8th Deputy Director of the FBI
- In office August 8, 1995 – February 1997
- President: Bill Clinton
- Preceded by: Larry A. Potts
- Succeeded by: William J. Esposito

Personal details
- Born: September 12, 1938
- Died: June 13, 2020 (aged 81)
- Spouse: Kathy Werner (m. 1959)
- Education: University of Texas, Austin (BA)

Military service
- Allegiance: United States
- Branch/service: United States Navy
- Years of service: 1959-1963
- Rank: Lieutenant (Junior Grade)

= Weldon L. Kennedy =

FBI executive (1938–2020)

Weldon Lynn Kennedy (September 12, 1938 – June 13, 2020) was an American federal law enforcement officer who served as Deputy Director of the FBI from 1995-1997. A career FBI special agent, Kennedy was known for negotiating a peaceful end to the Atlanta Prison Riots, as well as leading the investigation of the Oklahoma City Bombing.

==Early Life & Career==
Kennedy was born in 1938 in Menlow, Texas, a small community in Hill County that no longer exists. He attended various public schools in Texas, and received his high school diploma in Edinburg, Texas, where he was class president. He earned a Bachelor of Arts degree at the University of Texas, Austin, where he enrolled in the Naval Reserve Officers Training Corps.
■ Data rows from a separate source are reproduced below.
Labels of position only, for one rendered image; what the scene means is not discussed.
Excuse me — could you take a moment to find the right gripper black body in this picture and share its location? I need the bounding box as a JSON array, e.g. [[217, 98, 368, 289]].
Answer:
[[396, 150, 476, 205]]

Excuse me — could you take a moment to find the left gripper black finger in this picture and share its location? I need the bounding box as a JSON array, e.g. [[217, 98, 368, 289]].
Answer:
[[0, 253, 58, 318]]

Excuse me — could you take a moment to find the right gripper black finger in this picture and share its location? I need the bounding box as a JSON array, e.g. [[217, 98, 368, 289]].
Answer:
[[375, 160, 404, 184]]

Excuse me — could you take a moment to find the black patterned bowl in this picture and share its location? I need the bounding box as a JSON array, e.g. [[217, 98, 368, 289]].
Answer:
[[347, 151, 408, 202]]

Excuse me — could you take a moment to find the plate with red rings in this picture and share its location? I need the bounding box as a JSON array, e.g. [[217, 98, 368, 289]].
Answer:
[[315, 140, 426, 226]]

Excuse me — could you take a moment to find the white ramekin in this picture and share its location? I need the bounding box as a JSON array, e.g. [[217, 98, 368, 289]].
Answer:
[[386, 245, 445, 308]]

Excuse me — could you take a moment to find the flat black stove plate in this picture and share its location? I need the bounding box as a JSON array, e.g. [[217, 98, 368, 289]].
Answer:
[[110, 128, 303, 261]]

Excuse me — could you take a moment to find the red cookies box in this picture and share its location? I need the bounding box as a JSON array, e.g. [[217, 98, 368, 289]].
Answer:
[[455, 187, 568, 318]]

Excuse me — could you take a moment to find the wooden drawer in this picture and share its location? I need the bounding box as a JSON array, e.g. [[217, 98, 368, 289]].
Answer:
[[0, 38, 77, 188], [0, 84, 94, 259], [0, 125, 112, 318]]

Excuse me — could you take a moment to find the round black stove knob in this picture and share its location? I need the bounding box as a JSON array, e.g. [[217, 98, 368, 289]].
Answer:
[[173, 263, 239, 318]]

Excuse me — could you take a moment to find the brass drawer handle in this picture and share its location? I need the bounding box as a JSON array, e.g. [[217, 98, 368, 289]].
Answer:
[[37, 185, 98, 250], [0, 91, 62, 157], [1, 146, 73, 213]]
While in college, he met his future wife Kathy Werner. He graduated, received his Naval commission, and was married all on the same day in May of 1959. After his commission, he served as a Lieutenant (junior grade) in the United States Navy's Office of Naval Intelligence from 1959 to 1963.

In July 1963, Kennedy began training at the FBI Academy at Quantico, Virginia. He received sixteen weeks of training before graduating as a special agent. Kennedy served in the FBI, rising through the ranks before taking charge of the Atlanta Field Office.
==Involvement in the Atlanta Prison Riots==

On Monday, November 23, 1987, prisoners of the Federal Correctional Institution in Atlanta, Georgia began rioting in reaction to a decision to deport 2,500 incarcerated Cubans back to Cuba. Many of these prisoners preferred life in the United States, even while incarcerated, as opposed to the conditions in Cuba. The 11-day riot saw prisoners take over 100 hostages and burn down a part of the facility in an attempt to negotiate a different fate, in what would eventually become the longest prison riot in U.S. history.
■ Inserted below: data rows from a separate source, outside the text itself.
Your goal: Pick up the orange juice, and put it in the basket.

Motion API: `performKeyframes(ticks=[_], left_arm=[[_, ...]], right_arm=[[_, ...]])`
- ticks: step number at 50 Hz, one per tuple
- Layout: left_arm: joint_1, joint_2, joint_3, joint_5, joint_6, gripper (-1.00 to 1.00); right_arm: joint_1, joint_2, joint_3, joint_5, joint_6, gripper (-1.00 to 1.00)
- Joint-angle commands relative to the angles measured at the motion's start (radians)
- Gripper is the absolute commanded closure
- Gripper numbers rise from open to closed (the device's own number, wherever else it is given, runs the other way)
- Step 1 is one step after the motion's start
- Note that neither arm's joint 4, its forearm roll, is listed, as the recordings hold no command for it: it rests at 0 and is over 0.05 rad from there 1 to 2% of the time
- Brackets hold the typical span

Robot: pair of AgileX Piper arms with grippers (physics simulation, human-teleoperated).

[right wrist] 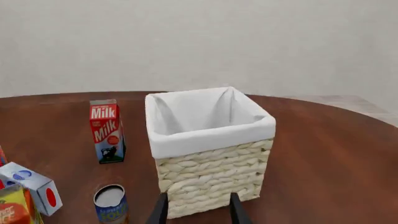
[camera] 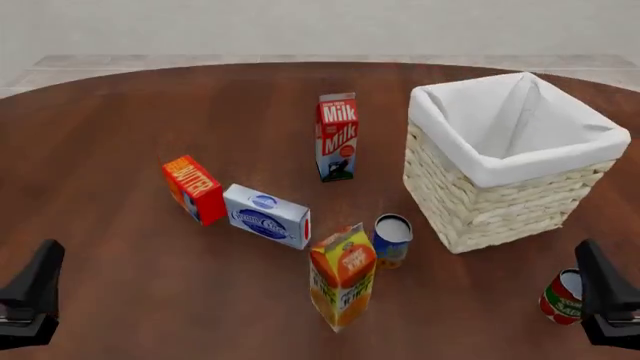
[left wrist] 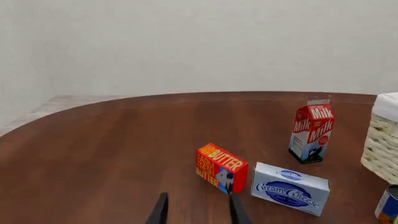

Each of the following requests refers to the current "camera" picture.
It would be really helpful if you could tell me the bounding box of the red green tomato sauce can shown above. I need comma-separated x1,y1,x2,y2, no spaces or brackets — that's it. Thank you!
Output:
538,267,585,326

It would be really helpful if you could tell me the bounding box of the orange red butter box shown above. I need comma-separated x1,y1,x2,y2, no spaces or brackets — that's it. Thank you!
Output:
161,154,227,228

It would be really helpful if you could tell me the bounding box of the orange juice carton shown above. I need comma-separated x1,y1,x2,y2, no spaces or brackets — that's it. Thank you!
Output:
308,222,378,333

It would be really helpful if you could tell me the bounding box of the white blue cream cheese box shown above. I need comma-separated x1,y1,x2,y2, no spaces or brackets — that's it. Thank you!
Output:
222,183,312,252

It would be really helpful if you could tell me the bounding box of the woven basket with white liner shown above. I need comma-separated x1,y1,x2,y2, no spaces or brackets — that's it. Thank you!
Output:
402,71,632,255

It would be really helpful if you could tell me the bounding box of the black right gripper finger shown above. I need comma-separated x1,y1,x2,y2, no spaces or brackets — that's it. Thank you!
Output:
574,238,640,315

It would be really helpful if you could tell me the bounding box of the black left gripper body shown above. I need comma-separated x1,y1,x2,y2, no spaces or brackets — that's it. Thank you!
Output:
0,298,60,349

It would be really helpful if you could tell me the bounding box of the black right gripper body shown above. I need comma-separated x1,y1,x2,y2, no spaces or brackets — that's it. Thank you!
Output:
581,309,640,349

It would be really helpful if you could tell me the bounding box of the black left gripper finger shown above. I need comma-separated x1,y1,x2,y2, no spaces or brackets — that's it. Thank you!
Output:
0,238,66,302

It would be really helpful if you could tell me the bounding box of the blue yellow tin can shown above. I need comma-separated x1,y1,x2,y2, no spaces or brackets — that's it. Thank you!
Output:
372,213,415,271

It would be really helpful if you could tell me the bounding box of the red and white milk carton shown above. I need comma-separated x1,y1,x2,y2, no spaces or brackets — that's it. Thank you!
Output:
314,92,360,184

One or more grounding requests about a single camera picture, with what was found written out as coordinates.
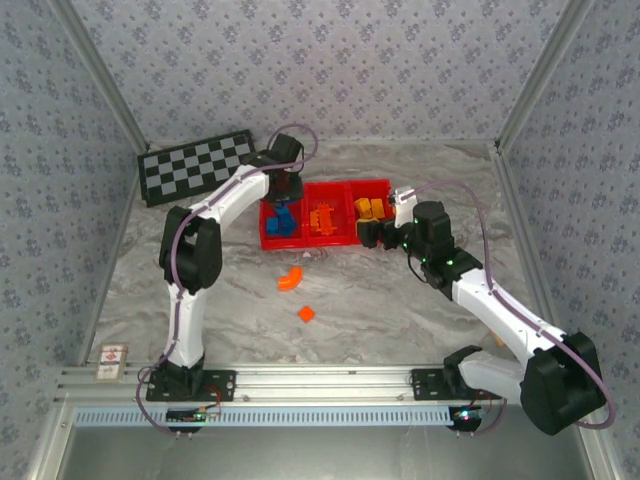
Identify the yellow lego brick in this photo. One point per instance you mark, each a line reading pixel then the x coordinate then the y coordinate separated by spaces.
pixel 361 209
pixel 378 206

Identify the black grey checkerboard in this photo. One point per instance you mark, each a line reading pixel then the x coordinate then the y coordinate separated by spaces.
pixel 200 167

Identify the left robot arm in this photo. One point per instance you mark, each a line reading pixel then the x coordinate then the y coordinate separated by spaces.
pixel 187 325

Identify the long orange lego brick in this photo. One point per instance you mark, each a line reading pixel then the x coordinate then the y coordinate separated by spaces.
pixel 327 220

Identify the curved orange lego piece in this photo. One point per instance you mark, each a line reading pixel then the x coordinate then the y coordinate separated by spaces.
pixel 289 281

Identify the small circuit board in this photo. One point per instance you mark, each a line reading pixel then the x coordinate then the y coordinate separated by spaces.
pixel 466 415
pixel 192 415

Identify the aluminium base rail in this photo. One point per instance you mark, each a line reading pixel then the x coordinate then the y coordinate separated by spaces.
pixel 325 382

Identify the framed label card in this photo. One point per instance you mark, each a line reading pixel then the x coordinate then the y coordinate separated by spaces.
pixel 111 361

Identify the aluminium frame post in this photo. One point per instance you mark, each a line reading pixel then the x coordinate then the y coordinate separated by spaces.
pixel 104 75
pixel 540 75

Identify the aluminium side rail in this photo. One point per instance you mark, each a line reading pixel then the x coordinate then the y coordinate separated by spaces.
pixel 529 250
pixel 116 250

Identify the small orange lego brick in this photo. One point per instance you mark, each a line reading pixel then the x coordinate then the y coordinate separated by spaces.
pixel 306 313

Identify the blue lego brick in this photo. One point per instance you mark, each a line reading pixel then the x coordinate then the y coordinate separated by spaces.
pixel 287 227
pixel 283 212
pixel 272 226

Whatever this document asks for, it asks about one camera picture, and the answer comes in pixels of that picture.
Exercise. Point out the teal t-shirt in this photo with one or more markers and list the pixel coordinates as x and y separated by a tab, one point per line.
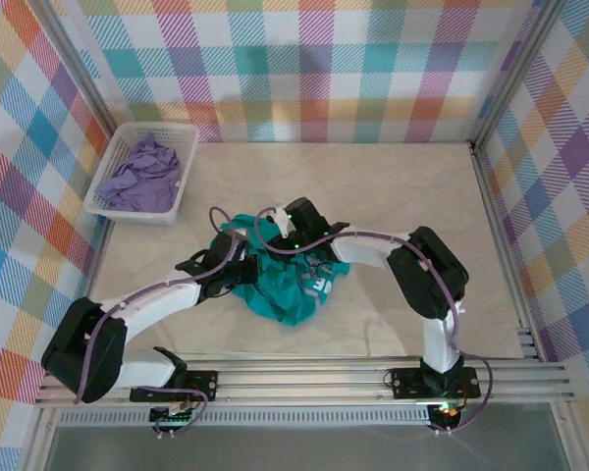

Kennedy was the leader of the FBI in Atlanta at the time of the riots. While interacting with the prisoners, Kennedy learned that the Cuban prisoners wanted outside negotiators that they could trust brought in to the prison. Thus, Kennedy brought into the prison Auxiliary Bishop Agustin Roman of Miami and a group of American Civil Liberties Union lawyers who had sympathized with the Cuban prisoners in the past. Eventually, Kennedy was able to oversee a peaceful end to the riots. The prisoners reached a surrender agreement, and the hostages were released.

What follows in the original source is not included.